Industry experts at TrendForce issued a warning in early January, predicting a 55-60% sequential increase in DRAM contract prices. Simultaneously, NAND flash memory, crucial for solid-state storage, was expected to rise by 33-38%. But here's where it gets controversial: TrendForce's recent estimates paint an even grimmer picture, forecasting a whopping 90-95% surge in DRAM contract pricing and a 55-60% jump in NAND prices during the current quarter.
AI's insatiable demand is a major culprit, but there's more. According to TrendForce, higher-than-expected PC shipments in Q4 2025 have exacerbated the shortage. OEMs like Dell and HP, known for their bulk memory purchases a year in advance, have kept pre-build pricing steady, but as their inventories deplete and they restock, system prices are set to soar.
TrendForce predicts PC DRAM prices to nearly double from the holiday quarter, with similar steep increases for LPDDR memory in notebooks, other soldered-RAM systems, and smartphones. Pricing for LPDDR4x and LPDDR5x memory is expected to increase by a staggering 90% QoQ, marking the steepest increases in their history.
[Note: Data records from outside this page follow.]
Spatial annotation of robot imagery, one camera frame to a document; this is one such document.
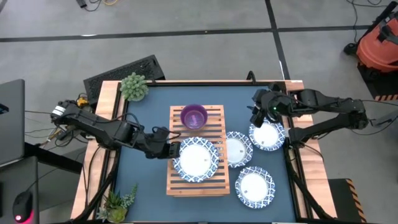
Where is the grey laptop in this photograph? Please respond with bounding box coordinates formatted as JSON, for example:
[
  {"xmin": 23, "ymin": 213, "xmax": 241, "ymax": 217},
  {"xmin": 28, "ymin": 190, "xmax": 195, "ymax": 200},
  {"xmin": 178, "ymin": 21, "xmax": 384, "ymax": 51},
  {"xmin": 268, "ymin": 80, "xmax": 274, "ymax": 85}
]
[{"xmin": 0, "ymin": 78, "xmax": 25, "ymax": 166}]

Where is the orange shop vacuum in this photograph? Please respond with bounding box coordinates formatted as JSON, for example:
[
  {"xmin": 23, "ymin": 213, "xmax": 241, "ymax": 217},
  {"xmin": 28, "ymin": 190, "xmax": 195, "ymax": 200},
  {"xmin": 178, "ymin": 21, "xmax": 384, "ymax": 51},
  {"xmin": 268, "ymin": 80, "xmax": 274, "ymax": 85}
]
[{"xmin": 343, "ymin": 1, "xmax": 398, "ymax": 74}]

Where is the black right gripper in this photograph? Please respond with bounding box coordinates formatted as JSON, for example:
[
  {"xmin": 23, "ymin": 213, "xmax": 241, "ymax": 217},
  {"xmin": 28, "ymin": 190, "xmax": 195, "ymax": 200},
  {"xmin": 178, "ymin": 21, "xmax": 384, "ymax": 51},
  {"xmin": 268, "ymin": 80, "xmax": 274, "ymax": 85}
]
[{"xmin": 248, "ymin": 88, "xmax": 285, "ymax": 129}]

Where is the wooden slatted shelf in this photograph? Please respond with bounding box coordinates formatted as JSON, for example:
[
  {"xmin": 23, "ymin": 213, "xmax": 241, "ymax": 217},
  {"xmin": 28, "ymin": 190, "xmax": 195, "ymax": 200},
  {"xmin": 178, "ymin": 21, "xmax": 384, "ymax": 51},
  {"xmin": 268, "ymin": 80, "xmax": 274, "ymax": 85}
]
[{"xmin": 166, "ymin": 105, "xmax": 231, "ymax": 197}]

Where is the black side desk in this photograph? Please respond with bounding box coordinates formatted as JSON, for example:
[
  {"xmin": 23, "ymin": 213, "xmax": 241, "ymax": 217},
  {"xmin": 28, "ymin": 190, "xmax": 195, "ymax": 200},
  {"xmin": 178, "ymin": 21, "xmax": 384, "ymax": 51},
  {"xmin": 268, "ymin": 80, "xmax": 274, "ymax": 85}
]
[{"xmin": 0, "ymin": 155, "xmax": 40, "ymax": 224}]

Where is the black computer mouse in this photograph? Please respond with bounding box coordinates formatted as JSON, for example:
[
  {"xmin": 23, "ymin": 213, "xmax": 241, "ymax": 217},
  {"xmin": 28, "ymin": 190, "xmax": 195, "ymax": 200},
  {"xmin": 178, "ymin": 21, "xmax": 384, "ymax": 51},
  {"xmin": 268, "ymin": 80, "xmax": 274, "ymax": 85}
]
[{"xmin": 12, "ymin": 190, "xmax": 34, "ymax": 224}]

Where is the black table frame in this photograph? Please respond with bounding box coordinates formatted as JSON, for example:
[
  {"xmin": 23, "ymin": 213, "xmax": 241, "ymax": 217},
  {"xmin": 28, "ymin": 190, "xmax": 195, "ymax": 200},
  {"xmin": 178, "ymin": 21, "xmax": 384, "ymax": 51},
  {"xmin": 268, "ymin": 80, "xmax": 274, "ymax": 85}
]
[{"xmin": 110, "ymin": 80, "xmax": 312, "ymax": 223}]

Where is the thin black floor cable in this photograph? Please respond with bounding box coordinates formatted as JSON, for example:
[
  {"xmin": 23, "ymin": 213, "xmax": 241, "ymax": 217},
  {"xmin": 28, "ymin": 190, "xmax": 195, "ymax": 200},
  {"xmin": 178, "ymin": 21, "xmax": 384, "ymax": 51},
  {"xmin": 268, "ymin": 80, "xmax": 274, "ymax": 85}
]
[{"xmin": 346, "ymin": 0, "xmax": 393, "ymax": 44}]

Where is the tangled cable bundle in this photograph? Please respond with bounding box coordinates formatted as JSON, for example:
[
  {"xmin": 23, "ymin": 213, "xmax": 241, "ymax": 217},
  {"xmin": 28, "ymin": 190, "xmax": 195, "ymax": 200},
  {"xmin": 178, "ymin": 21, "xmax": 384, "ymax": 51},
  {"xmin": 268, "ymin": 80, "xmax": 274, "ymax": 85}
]
[{"xmin": 24, "ymin": 105, "xmax": 94, "ymax": 147}]

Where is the blue table mat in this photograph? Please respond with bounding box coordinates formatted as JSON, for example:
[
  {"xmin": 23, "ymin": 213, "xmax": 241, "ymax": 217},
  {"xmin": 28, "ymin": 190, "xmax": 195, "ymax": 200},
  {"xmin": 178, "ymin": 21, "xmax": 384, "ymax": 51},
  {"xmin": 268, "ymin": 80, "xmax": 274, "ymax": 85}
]
[{"xmin": 114, "ymin": 85, "xmax": 298, "ymax": 222}]

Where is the black rig support post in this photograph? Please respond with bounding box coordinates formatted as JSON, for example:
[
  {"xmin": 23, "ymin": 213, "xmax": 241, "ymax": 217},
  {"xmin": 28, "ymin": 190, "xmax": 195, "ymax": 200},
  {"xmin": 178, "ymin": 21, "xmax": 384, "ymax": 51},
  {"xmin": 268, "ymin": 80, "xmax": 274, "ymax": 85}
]
[
  {"xmin": 72, "ymin": 148, "xmax": 122, "ymax": 224},
  {"xmin": 284, "ymin": 152, "xmax": 335, "ymax": 223}
]

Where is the blue patterned paper bowl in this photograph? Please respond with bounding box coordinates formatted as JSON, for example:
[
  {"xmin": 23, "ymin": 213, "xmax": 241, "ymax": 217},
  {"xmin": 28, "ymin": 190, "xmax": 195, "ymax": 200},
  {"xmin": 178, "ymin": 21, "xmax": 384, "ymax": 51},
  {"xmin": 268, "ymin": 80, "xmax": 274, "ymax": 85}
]
[
  {"xmin": 248, "ymin": 119, "xmax": 286, "ymax": 152},
  {"xmin": 223, "ymin": 131, "xmax": 254, "ymax": 169},
  {"xmin": 234, "ymin": 166, "xmax": 276, "ymax": 209},
  {"xmin": 172, "ymin": 136, "xmax": 220, "ymax": 184}
]

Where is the purple plastic bowl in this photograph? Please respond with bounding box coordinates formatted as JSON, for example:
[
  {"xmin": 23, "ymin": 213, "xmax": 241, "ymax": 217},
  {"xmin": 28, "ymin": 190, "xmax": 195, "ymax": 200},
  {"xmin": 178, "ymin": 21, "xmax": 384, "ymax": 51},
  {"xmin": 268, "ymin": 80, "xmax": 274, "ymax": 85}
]
[{"xmin": 180, "ymin": 103, "xmax": 209, "ymax": 130}]

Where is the black hazard-striped floor mat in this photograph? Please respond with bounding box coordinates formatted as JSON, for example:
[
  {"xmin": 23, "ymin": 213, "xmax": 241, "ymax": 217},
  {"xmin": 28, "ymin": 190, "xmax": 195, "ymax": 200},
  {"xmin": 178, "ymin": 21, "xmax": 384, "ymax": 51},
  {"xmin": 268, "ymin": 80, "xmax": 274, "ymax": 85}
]
[
  {"xmin": 357, "ymin": 62, "xmax": 398, "ymax": 102},
  {"xmin": 328, "ymin": 178, "xmax": 368, "ymax": 223}
]

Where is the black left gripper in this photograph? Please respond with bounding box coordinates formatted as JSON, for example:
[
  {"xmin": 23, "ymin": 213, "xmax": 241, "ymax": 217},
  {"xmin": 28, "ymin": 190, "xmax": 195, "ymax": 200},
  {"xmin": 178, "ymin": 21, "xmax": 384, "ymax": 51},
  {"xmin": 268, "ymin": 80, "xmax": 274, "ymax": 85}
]
[{"xmin": 144, "ymin": 126, "xmax": 182, "ymax": 160}]

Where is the mixed spiky succulent plant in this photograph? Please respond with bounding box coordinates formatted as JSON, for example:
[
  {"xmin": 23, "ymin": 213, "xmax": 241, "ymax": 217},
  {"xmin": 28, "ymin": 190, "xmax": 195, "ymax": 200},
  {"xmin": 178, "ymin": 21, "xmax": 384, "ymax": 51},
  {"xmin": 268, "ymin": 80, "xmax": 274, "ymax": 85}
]
[{"xmin": 96, "ymin": 185, "xmax": 138, "ymax": 224}]

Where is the round green succulent plant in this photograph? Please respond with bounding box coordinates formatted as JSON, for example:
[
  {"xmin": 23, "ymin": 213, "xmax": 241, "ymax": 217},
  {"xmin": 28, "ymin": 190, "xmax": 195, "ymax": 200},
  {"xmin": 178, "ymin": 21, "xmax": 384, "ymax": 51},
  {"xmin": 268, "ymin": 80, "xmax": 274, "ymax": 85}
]
[{"xmin": 119, "ymin": 72, "xmax": 149, "ymax": 102}]
And this is the part most people miss: the impact of large language models (LLMs) on memory usage. During LLM inference, the model's state is stored in the key-value cache, acting as its short-term memory. This cache, computed during active use, is typically stored in HBM. As inference providers aim to reduce compute requirements and enhance user interactivity, they store these precomputed KV caches, but it comes at a cost - a massive memory footprint.
NAND flash pricing is also set to surge as hyperscalers and CSPs rush to deploy SSDs for AI inference workloads. TrendForce highlights the unprecedented demand for high-performance storage, driven by the growth of AI applications. Leading North American CSPs have been rapidly increasing their procurement, leading to a surge in enterprise SSD orders.
As AI infrastructure shifts from training to inference-dominated spaces, the demand for additional DRAM and storage is inevitable. But here's the catch: while memory vendors have the funds for new fabs, these facilities will take years to become operational. So, if you were hoping for an end to the memory winter, it seems we're in for a prolonged freeze. DRAM prices are expected to remain high through 2028, with no signs of returning to normal anytime soon.
So, what's your take on this memory crisis? Do you think AI's impact on memory usage is overstated, or is it a legitimate concern? Share your thoughts in the comments; we'd love to hear your perspective on this memory-intensive future!